Mumbai, Jun 28 (KNN) Reserve Bank of India (RBI) Governor Shaktikanta Das has underscored the critical role of governance in maintaining stability within the financial sector.

In a recent report, Das highlighted that robust governance practices are fundamental to the resilience of financial system stakeholders.

The latest Financial Stability Report, released on Thursday, raised several concerns about the current economic landscape. These include a decline in household savings, speculative activities in small-cap and derivatives markets, increased bank borrowing by Non-Banking Financial Companies (NBFCs), rising household debt, and potentially risky trading practices.

Household savings have dropped to 18.4 per cent of GDP in FY23, down from an average of 20 per cent over the 2013-22 period. The RBI stressed the importance of monitoring household debt due to the increasing trend in financial liabilities, which could impact overall financial stability.

The report also noted a rapid growth in futures and options trading volumes, posing risks to retail investors who may lack proper risk management strategies.

This could potentially affect the cash market. Additionally, short-duration options in volatile indices might amplify leverage, driven by changing investor preferences for immediate expiries.

Concerns were raised about the froth in small-cap stocks, with rapid increases in mid- and small-cap stock prices accompanied by higher inflows to mutual fund schemes targeting these segments.

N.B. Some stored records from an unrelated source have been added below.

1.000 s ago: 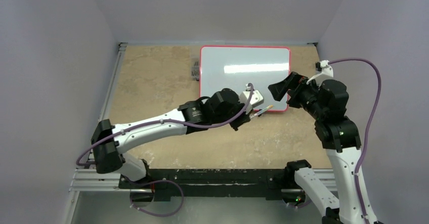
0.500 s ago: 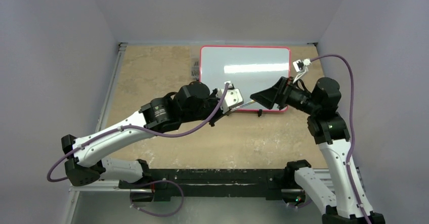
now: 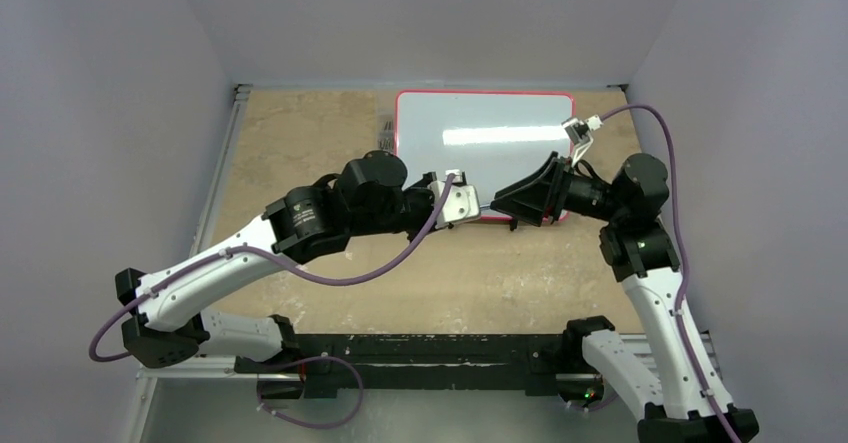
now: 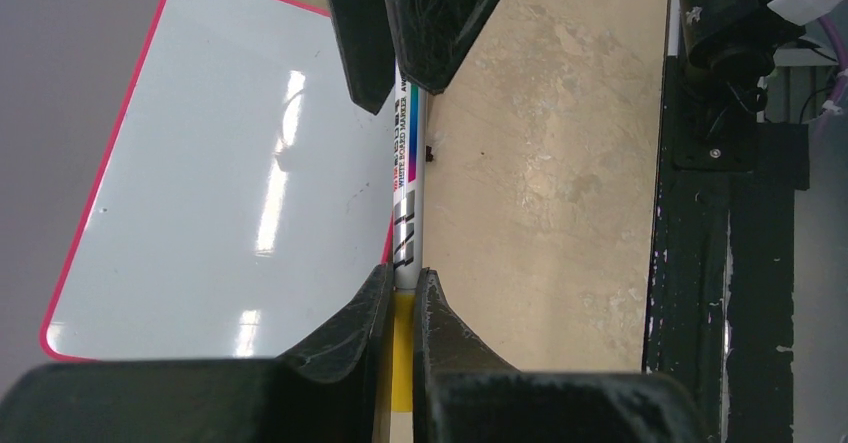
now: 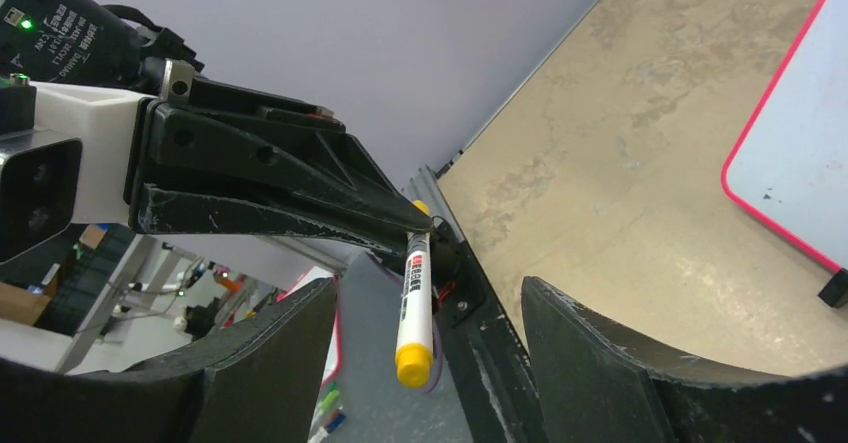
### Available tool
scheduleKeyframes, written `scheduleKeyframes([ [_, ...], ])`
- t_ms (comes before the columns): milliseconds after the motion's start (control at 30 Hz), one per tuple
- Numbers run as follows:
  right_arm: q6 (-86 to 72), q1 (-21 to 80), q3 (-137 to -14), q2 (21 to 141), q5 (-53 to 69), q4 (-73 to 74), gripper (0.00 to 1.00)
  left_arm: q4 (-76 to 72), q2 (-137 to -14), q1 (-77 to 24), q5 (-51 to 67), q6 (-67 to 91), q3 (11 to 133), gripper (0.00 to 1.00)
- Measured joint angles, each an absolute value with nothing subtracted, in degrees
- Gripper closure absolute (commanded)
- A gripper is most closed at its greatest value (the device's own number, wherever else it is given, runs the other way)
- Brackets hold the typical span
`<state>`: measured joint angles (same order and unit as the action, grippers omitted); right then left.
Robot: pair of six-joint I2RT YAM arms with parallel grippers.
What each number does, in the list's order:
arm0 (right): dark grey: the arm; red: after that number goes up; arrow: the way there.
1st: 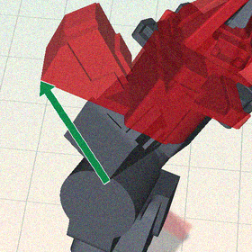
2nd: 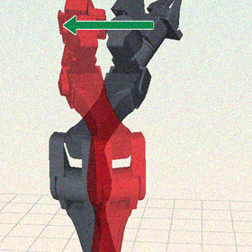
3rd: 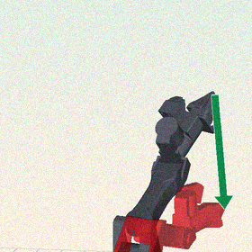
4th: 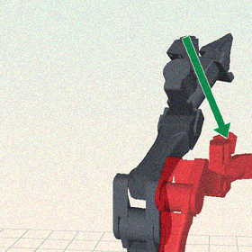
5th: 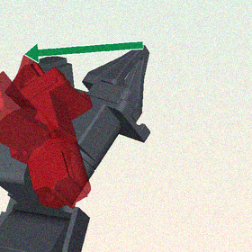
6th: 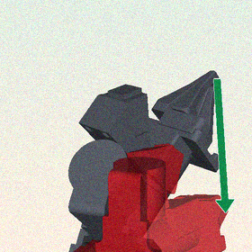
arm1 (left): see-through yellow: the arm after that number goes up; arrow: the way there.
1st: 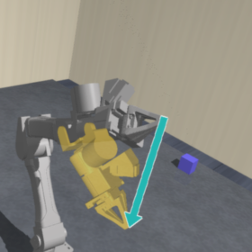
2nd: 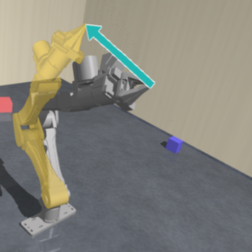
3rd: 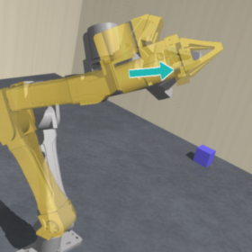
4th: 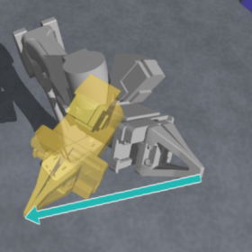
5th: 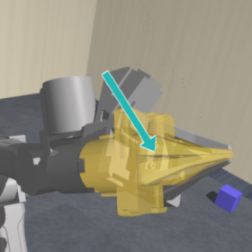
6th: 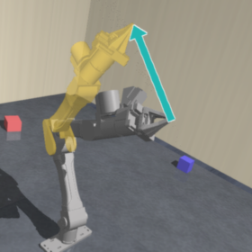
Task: Write a sentence on the whiteboard
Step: Pass from the left arm to the right
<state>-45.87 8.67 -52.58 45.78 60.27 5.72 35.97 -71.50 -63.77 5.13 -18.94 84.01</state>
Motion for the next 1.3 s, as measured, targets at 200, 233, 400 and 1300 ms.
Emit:
scheduleKeyframes([
  [200, -46.1, 11.5, -52.4, 47.1, 61.1, 4.7, 0.39, 36.6, -74.4, -63.7, 5.7, -21.3, 87.9, 1.0],
  [233, -46.1, 12.2, -52.4, 47.3, 61.0, 4.7, 0.4, 36.7, -75.0, -63.7, 5.9, -21.7, 88.5, 1.0],
  [400, -46.0, 14.6, -52.4, 48.3, 60.6, 4.6, 0.46, 37.5, -76.9, -63.7, 6.7, -23.2, 90.3, 1.0],
  [1300, -42.5, 16.2, -52.1, 51.0, 59.6, 6.1, 0.65, 39.4, -78.7, -63.3, 7.9, -26.6, 90.6, 1.0],
])
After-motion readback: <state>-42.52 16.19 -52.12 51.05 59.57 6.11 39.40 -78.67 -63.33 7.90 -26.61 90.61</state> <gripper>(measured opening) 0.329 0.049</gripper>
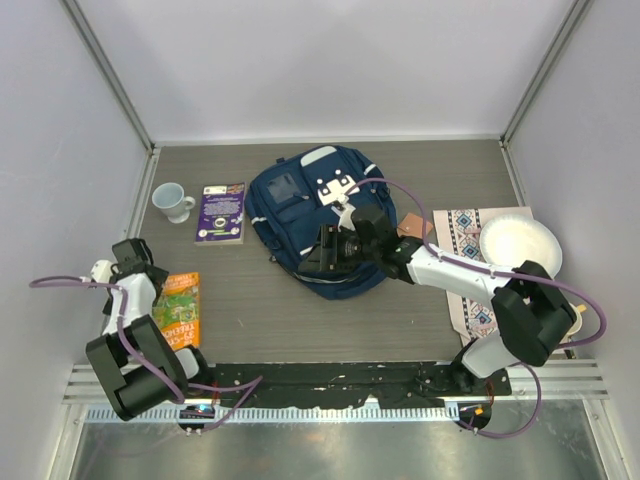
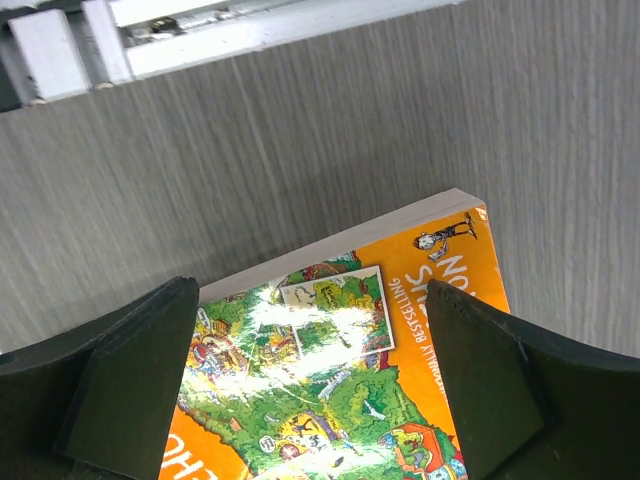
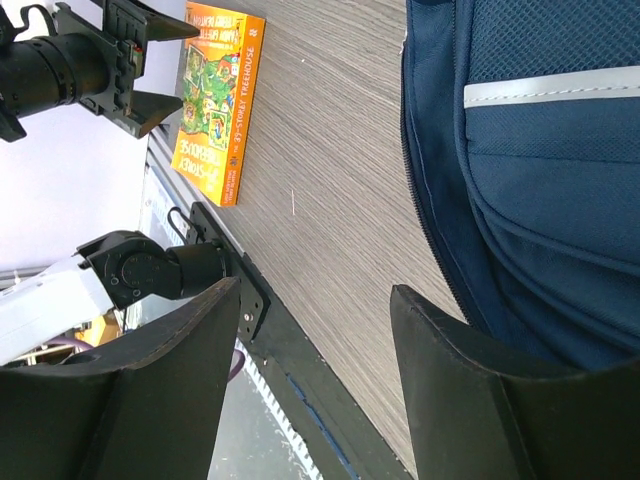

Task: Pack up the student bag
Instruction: Pick up the book from the center of the board.

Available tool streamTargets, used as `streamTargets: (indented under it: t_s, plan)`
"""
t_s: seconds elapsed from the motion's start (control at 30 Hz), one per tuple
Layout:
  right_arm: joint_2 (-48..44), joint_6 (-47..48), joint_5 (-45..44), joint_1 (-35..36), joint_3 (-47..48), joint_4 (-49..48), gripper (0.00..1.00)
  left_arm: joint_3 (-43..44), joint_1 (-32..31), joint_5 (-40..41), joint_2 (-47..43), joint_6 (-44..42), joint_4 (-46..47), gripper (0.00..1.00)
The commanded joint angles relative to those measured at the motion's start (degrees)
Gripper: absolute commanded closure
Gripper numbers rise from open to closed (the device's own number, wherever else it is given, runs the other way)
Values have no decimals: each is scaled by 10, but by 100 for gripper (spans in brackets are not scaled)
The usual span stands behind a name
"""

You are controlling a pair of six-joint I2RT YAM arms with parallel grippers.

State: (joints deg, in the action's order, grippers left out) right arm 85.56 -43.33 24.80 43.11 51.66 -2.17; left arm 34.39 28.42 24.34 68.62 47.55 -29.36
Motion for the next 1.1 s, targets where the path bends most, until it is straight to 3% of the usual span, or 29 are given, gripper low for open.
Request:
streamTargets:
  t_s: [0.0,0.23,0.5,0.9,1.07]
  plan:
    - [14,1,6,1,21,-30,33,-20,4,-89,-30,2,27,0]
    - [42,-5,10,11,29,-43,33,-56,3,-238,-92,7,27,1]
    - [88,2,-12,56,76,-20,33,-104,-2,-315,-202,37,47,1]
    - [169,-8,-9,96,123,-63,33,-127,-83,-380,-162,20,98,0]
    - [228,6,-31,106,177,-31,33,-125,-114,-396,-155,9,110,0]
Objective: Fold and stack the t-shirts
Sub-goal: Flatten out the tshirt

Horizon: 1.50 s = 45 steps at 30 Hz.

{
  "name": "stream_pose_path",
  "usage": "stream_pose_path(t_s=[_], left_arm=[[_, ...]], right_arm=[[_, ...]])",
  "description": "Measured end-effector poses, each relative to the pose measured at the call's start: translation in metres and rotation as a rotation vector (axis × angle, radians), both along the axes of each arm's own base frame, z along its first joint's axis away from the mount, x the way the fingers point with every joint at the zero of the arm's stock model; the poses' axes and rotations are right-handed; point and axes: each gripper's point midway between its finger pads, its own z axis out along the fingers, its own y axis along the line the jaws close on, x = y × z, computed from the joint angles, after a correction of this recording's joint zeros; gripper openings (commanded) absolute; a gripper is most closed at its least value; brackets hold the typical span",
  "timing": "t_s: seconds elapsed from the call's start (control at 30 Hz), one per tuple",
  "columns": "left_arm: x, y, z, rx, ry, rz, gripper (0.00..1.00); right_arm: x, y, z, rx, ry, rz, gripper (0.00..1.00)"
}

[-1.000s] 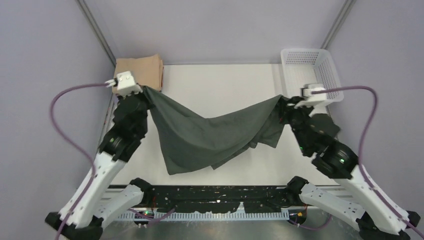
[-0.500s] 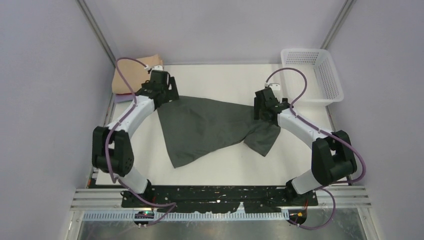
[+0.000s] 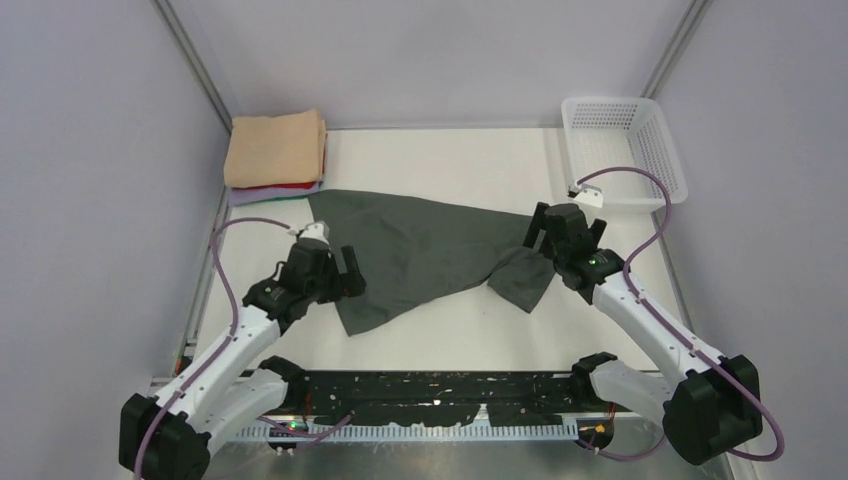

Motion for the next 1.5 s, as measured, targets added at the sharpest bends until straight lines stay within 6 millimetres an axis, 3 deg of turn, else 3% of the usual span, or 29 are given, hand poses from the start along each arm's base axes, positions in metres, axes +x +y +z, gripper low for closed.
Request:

Governor Das emphasised the need for all stakeholders to invest in technological advancements while ensuring the security and soundness of their systems.

He stressed the importance of developing an ecosystem that prioritises customer interests, stating that preserving customer trust is crucial for maintaining systemic stability.

Stress tests conducted by the RBI indicate that capital levels of banks and NBFCs will remain above regulatory minimums even under severe stress scenarios.

The banking sector is projected to maintain adequate capital, with a common equity tier-1 ratio of 10.8 per cent in FY25, even under a severe stress scenario where gross non-performing assets rise to 3.4 per cent.

The report projects an improvement in the banking system's health if economic indicators follow expectations.

Gross non-performing assets are expected to decrease further from a 12-year low of 2.8 per cent in March 2024 to 2.5 per cent by March 2025. However, the capital adequacy ratio could decline under medium and severe stress scenarios.

In the non-bank sector, high delinquency rates were observed among borrowers with personal loans below Rs 50,000.